Pod koniec wakacji kupiłem sobie laptopa. Wszysko było wporzo i byłem bardzo zadowolony z niego (HP pavillion 1040ew dv5 z vistą). Crysis działał mi na prawie najwyższych detalach niesamowicie płynnie, a np. po długiej grze w cod'a 4 komputer był nadal zimny. Niestety bardzo intensywnie używam komputer, nie ma dnia żebym sobie przy nim nie posiedział. Więc instalowałem: mase urządzeń (kilka myszek, klawiature, 2 drukarki, słuchawki 5.1......), gry (cod4,crysis,warhead,farcry2,.....),i mnustwo innego oprogramowania i przy okazji wiele niepotrzebnych rzeczy. No a po czasie musiałem sobie instalować rivatunera,smart defrag, załatwiać dodatkowe chłodzenie... Mimo to po pół godziny grania w coda, gdzie teraz muszę wybierać między dobrą grafiką a prędkością, komputer prawie płonie :/ HELP ME!

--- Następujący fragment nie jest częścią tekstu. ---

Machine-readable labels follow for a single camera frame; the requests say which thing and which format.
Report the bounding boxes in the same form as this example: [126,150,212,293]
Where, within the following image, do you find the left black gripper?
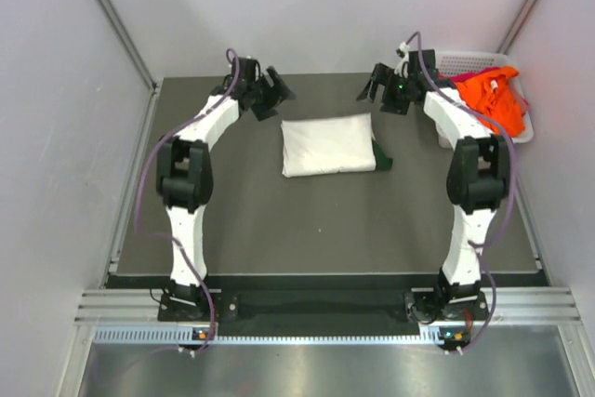
[246,67,295,121]

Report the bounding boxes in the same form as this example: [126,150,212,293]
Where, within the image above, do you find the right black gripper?
[357,65,417,116]

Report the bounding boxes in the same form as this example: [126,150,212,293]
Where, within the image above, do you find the white and green t-shirt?
[281,113,393,178]

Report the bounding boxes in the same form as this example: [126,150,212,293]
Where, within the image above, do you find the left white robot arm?
[156,57,295,322]

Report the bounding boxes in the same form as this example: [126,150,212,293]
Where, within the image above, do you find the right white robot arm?
[358,45,511,324]

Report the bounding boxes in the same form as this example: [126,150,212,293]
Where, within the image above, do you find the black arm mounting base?
[157,273,488,324]

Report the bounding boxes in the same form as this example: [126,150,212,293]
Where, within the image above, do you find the white plastic laundry basket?
[436,51,534,143]

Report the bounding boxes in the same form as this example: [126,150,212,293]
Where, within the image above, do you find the pink t-shirt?
[445,67,531,119]

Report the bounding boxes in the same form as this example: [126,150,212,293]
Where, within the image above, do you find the orange t-shirt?
[453,66,527,139]

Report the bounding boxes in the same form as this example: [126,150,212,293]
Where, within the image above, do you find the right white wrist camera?
[394,42,410,76]

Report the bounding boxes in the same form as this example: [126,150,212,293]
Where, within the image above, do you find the left aluminium frame post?
[95,0,158,92]

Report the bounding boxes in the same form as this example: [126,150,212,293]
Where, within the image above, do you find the grey slotted cable duct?
[93,325,463,346]

słyszałem że mój kumpel co pół roku odinastalowuje sobie wszystko z komputera (windows też), a później instaluje sobie windows od nowa a gry i oprogramowanie tylko to które naprawde potrzebuje. ALE JA NIE MAM PŁYTKI OD WIDNOWSA, bo miałem zainstalowanego. Czy mimo to mogę to zrobić?(jak?)Czy jest to najleprze wyjście?
Sory że pisze to w wigilijny wieczór, ale siadam przed prawie nowym kompem w taki piękny dzień i uświadamiam sobie że niemoge w nic kurna zagrać.
Mam nadzieje że ktoś mi pomoże. Z góry dziękuje i wesołych świąt.